● **Task requirements**:
Please quote exactly the lines below from the line containing "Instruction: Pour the" to the line containing "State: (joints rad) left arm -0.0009", both lines included, and nothing else.

● **Material supplied**:
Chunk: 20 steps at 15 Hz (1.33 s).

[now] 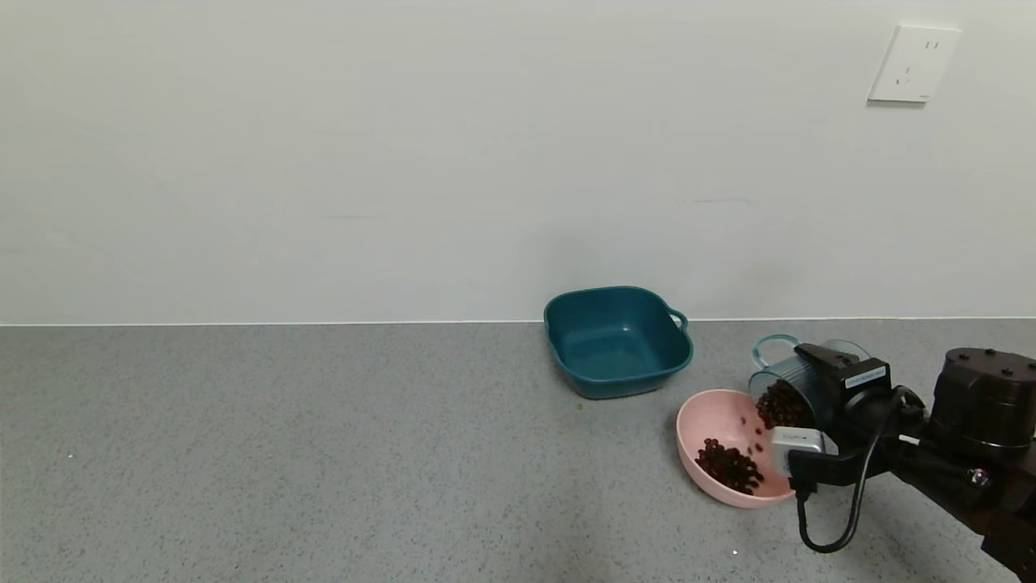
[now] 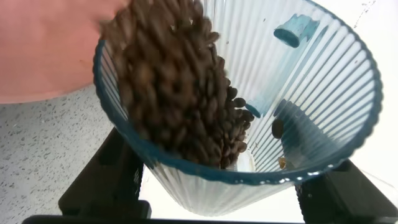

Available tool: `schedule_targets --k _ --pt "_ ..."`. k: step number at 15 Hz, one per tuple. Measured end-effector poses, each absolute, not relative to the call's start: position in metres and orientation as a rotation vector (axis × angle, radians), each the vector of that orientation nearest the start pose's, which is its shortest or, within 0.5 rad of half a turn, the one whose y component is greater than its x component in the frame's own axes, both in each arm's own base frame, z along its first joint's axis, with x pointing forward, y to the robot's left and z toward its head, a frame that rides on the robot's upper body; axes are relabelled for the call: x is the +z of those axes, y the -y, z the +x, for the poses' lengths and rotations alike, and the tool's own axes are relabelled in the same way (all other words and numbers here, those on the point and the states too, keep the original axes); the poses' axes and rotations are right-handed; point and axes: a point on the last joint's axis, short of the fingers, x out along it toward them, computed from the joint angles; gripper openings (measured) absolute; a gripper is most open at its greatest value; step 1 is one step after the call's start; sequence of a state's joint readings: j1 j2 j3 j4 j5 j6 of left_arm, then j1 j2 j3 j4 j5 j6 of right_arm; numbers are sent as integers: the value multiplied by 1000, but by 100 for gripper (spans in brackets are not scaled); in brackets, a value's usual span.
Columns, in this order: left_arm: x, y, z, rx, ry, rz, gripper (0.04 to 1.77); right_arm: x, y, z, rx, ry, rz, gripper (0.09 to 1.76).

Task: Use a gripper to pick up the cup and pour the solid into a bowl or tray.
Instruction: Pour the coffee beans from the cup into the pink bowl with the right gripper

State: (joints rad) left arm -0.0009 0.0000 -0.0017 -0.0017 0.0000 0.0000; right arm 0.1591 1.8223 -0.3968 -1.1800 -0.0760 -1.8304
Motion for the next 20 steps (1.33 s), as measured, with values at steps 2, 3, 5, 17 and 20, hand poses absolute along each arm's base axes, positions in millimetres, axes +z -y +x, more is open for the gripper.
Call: schedule_targets --k 2,3,5,17,20 --pt "76 0 -23 -1 3 0 175 104 -42 271 283 -95 -1856 136" --pt "76 0 -23 -1 3 0 175 104 -42 271 283 -94 -1864 136" --pt "76 0 -23 -1 3 0 175 104 -42 271 282 -96 -1869 136" --pt "76 0 -23 -1 3 0 175 104 -48 268 261 -115 -1924 136" --pt "76 0 -23 -1 3 0 175 103 -51 266 266 -115 -1932 136"
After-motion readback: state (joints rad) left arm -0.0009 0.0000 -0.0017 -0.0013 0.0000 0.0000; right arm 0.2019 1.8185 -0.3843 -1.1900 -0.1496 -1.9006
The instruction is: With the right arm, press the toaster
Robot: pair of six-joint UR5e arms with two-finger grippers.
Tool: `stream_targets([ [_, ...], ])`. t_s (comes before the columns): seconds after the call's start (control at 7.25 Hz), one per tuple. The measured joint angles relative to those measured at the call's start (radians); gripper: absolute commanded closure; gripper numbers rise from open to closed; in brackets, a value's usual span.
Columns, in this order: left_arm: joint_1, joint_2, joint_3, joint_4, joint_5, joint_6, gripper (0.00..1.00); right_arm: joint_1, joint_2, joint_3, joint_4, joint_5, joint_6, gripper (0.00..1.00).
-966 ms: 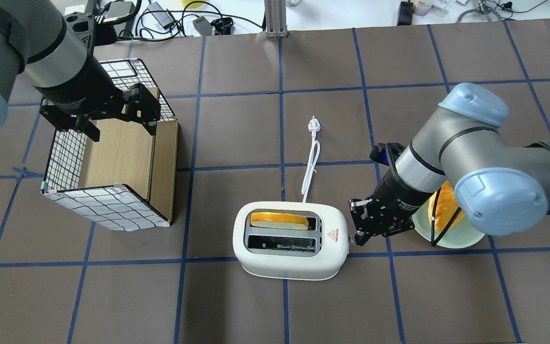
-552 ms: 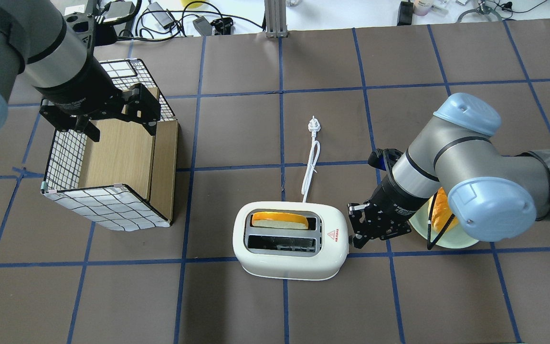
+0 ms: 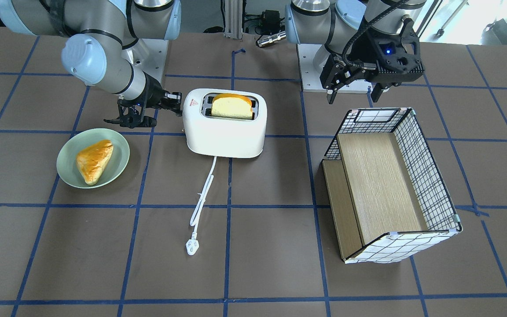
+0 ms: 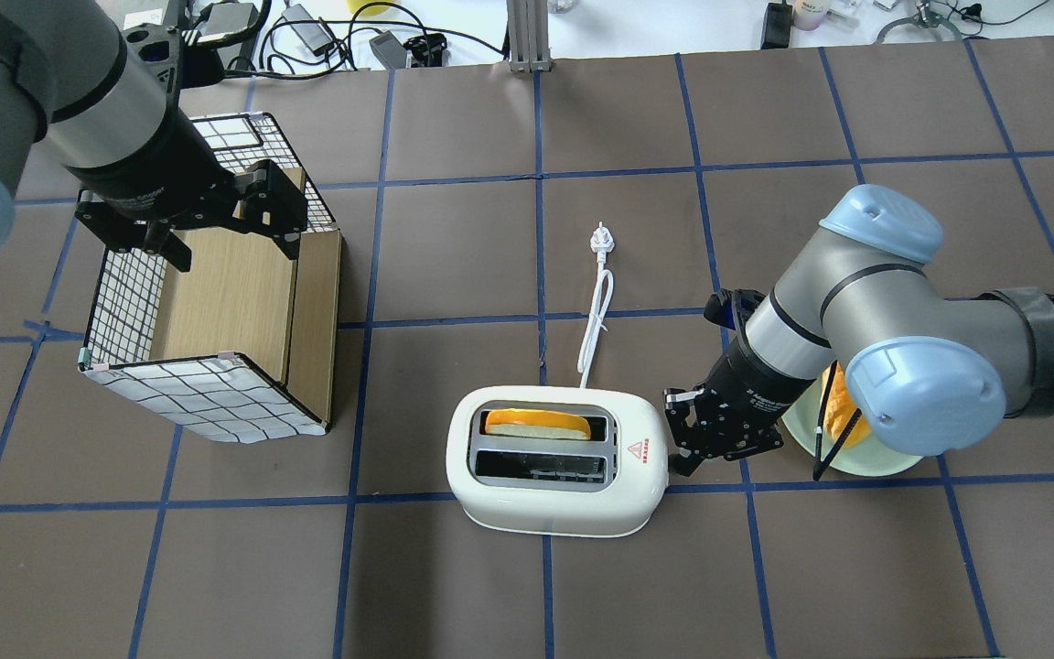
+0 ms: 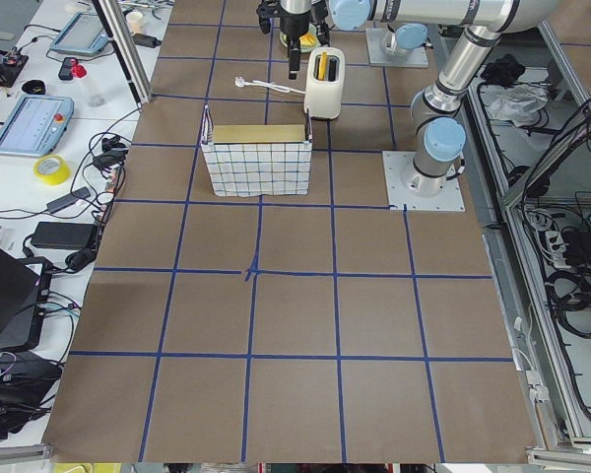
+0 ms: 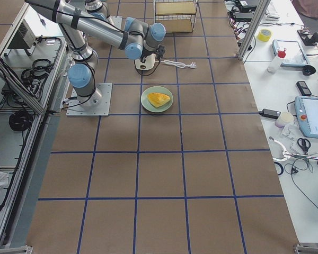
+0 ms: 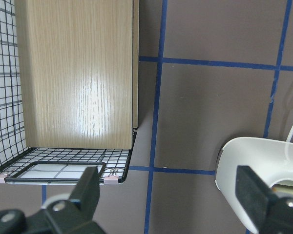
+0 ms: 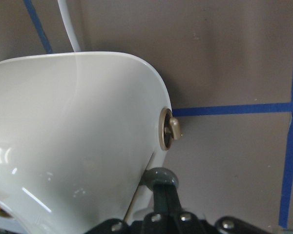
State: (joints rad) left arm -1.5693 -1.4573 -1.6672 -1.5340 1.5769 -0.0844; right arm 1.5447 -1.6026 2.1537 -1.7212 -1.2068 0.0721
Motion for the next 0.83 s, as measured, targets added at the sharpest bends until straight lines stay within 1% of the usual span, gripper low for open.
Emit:
stream_targets([
  [0.69,0.000,0.000,0.000,0.000,0.000,0.000,0.00,0.000,0.052,0.023,-0.031,-0.007,0.012,1.00],
  [0.83,0.000,0.000,0.000,0.000,0.000,0.000,0.00,0.000,0.049,0.014,-0.042,-0.017,0.046,0.96],
])
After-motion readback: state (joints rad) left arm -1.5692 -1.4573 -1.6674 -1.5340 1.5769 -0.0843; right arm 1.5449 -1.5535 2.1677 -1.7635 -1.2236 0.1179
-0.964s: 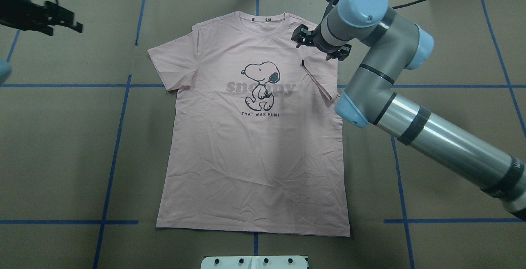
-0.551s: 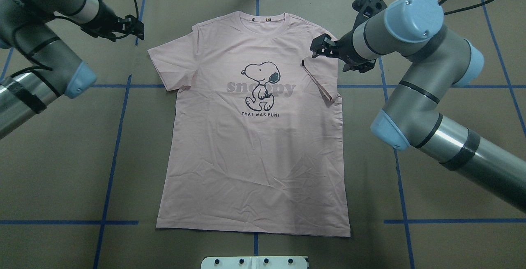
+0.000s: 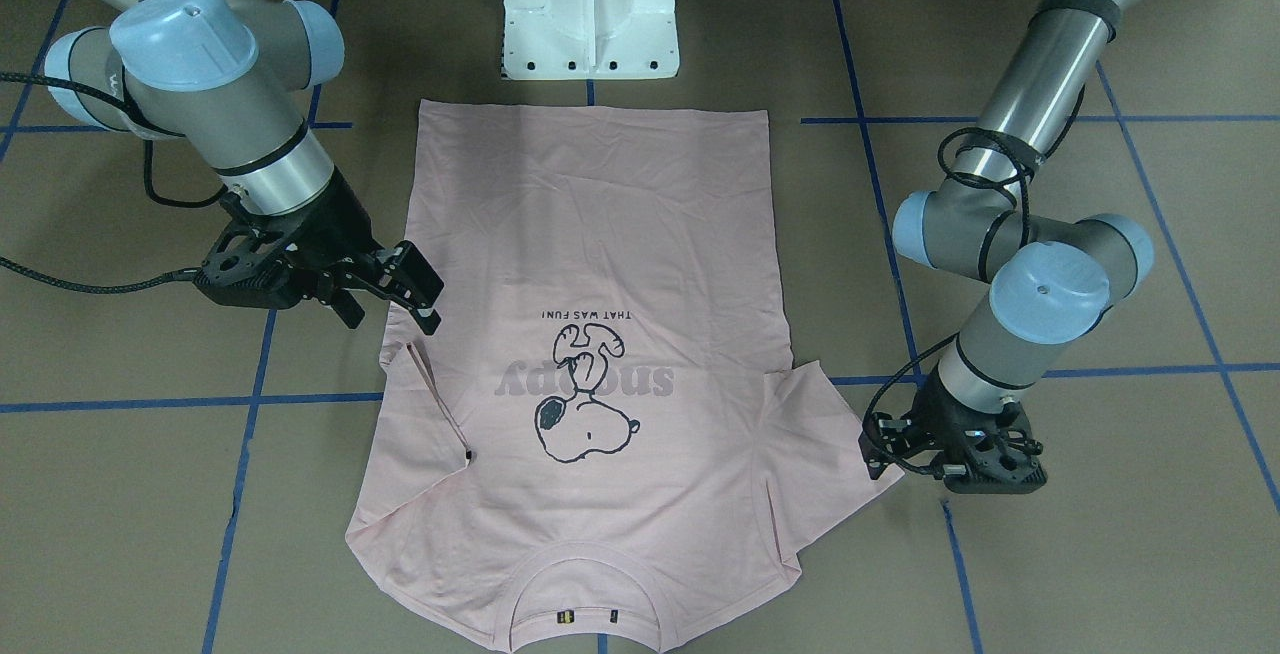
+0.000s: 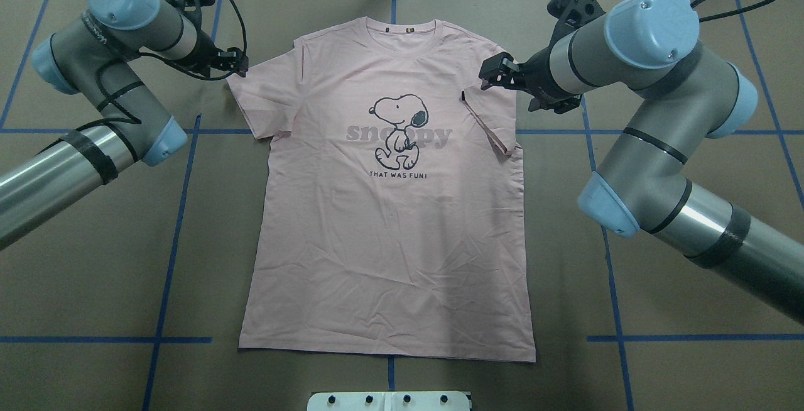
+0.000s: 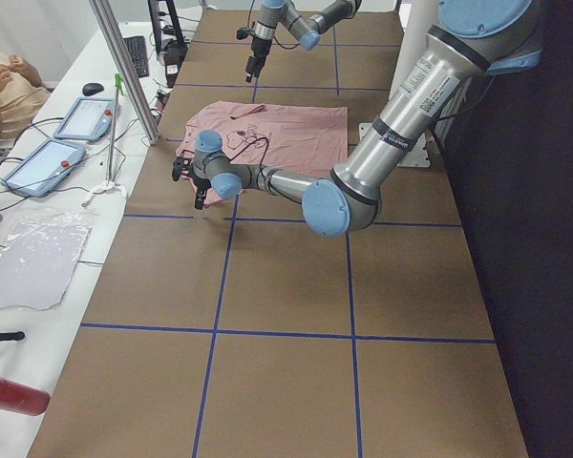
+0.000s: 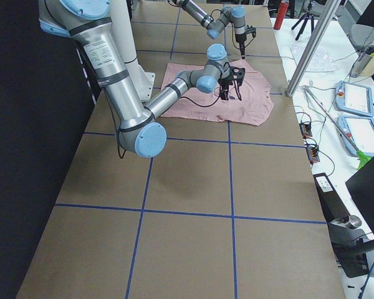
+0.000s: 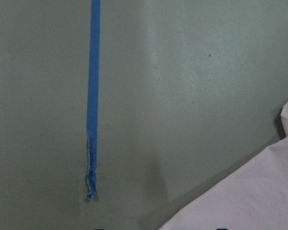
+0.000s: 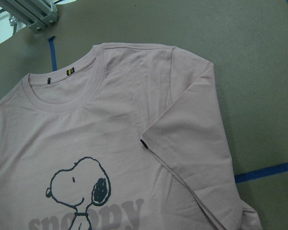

● **Result**:
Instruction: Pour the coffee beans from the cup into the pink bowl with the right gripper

State: (joints rad) left arm -0.0009 0.0000 -0.0017 -0.0017 0.0000 0.0000; right arm 0.1591 1.8223 -0.3968 -1.1800 -0.0760 -1.8304

No part of the exercise remains unanswered.